Vurgun ve sömürünün ölçülemez düzeye ulaşması, vurguncuları telaşlandırıyor, ABD den Rusya'ya devleti yönetenler seçimleri bile tanımayacakları mesajları ile, bir şekilde giderlerse, haklarında dava açılmasını engelleyecek yasalar bile çıkarıyorlar.

Şimdi bu tabloya bakan işçi, kendisi için hiçbir şey yapmayan bir örgüte, sendikaya niye aidat ödediğini sorgulayacak ve aidat ödemek istemeyecektir.

Bu tabloya bakan yurttaşlar, kendileri için hiçbir şey yapmayan, vergi toplayan, sürekli dayak atan, vurgun vuran, ve seçme hakkının sonuçlarını bile tanımayacağını söyleyen, devlet yöneticilerinin olduğu bir devlete, neden vergi verdiklerini sorgulayacak ve vergi vermek istemeyecektir.
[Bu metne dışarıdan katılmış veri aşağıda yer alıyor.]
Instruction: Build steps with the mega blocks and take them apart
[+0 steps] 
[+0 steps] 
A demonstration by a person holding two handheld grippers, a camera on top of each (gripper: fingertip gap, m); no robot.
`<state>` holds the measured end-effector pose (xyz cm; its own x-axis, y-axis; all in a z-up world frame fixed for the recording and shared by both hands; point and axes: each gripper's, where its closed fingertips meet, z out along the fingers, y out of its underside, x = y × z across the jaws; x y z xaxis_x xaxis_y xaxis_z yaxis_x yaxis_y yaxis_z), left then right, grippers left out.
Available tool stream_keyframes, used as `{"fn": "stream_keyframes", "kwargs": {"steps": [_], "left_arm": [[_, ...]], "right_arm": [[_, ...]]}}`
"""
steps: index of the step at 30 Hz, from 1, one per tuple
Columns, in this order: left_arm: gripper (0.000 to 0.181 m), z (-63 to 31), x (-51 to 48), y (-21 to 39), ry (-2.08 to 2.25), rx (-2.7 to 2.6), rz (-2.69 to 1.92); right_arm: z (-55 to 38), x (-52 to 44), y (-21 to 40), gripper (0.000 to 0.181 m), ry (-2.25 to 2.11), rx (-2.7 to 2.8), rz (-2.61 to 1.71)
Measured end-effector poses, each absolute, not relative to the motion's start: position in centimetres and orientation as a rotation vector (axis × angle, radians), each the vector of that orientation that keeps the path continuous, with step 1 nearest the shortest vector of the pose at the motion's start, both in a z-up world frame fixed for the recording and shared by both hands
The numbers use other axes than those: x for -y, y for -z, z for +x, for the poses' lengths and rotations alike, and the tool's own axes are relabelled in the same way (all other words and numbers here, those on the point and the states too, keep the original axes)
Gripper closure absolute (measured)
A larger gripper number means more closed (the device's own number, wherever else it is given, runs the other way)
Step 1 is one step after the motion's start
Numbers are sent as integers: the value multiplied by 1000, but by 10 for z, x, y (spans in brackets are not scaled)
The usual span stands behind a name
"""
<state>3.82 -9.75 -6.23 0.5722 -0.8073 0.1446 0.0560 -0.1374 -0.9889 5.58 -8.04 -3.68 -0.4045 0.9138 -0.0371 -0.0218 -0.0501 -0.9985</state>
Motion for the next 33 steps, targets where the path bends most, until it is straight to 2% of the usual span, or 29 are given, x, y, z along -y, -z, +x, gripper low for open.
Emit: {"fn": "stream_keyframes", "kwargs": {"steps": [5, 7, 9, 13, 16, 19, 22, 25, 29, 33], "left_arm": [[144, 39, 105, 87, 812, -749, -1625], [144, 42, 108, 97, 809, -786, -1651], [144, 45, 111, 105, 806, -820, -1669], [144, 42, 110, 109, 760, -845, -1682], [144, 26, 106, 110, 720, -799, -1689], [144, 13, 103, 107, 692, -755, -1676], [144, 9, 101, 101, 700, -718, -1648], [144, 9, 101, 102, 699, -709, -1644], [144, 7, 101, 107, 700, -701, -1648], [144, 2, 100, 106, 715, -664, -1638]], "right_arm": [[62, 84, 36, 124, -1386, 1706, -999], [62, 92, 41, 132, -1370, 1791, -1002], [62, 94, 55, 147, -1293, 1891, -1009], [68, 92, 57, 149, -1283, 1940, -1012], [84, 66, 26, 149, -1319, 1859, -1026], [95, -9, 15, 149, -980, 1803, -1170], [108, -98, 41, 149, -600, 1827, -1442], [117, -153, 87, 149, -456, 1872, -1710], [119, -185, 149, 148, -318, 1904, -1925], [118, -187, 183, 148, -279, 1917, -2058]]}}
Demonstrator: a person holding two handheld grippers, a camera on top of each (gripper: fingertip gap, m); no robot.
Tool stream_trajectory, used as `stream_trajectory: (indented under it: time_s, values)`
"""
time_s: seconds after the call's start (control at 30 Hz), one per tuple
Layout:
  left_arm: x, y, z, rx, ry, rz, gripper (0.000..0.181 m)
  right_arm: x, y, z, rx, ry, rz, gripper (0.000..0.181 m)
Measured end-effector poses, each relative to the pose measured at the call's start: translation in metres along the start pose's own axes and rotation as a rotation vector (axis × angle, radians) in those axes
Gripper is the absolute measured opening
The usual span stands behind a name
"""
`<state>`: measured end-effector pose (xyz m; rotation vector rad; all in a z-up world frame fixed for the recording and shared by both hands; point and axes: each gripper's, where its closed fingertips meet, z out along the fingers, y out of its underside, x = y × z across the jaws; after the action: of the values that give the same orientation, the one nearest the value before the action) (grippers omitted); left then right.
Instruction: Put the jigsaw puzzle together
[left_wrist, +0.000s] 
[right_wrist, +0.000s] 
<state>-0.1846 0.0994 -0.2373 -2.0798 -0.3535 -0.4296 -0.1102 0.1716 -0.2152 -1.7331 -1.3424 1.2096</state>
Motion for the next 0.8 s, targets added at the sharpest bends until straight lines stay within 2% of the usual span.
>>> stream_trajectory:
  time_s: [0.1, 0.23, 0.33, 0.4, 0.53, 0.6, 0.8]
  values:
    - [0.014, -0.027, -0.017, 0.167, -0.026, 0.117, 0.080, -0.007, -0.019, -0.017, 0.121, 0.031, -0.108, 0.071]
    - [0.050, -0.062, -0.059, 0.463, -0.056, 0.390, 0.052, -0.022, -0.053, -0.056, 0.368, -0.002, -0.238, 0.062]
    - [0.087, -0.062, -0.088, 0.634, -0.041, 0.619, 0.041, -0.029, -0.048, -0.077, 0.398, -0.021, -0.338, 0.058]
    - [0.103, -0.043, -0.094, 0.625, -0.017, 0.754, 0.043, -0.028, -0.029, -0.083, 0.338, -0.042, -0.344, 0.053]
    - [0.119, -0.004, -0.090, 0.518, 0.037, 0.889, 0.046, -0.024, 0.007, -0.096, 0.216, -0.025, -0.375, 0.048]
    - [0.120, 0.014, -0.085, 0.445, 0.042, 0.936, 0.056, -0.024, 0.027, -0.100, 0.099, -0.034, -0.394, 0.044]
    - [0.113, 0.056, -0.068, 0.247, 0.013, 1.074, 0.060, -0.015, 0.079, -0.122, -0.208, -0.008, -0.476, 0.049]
Çığ gibi büyüyen işsizlikten, devlete ve emek örgütlerine inancı azalmış kitlelerin çaresizliğinden, kapitalist emperyalist sistem hemen yararlanıyor. Kapitalizmi tek seçenek gösterirken ulus devletlerin döneminin kapandığını da kurduğu soygun düzenini gösterip yıkılmasını salık veriyor. Her alanda her fırsatta savaş kışkırtıcılığı yapıyor. Emperyalizm ve uzantıları dünyanın her yanında düşman üretme yarışındalar.

Bu kötü gidişi önleyecek emek cephesinde, kızgın prekarya, öncü devrimci işçinin önderliğini bekliyor. Sol bu kadar ihtiyaç, bu kadar çaresiz ve bu kadar yüksek düzeyde, potansiyel güç olmamıştı. Dünyadaki tüm sorunların nedeni de bu.

Emeğin olmadığı yerde üretim olmaz, emeğin örgütlenip etkin olmadığı bir dünyada, ihtiyaç için üretim, bölüşüm için adalet de olmaz.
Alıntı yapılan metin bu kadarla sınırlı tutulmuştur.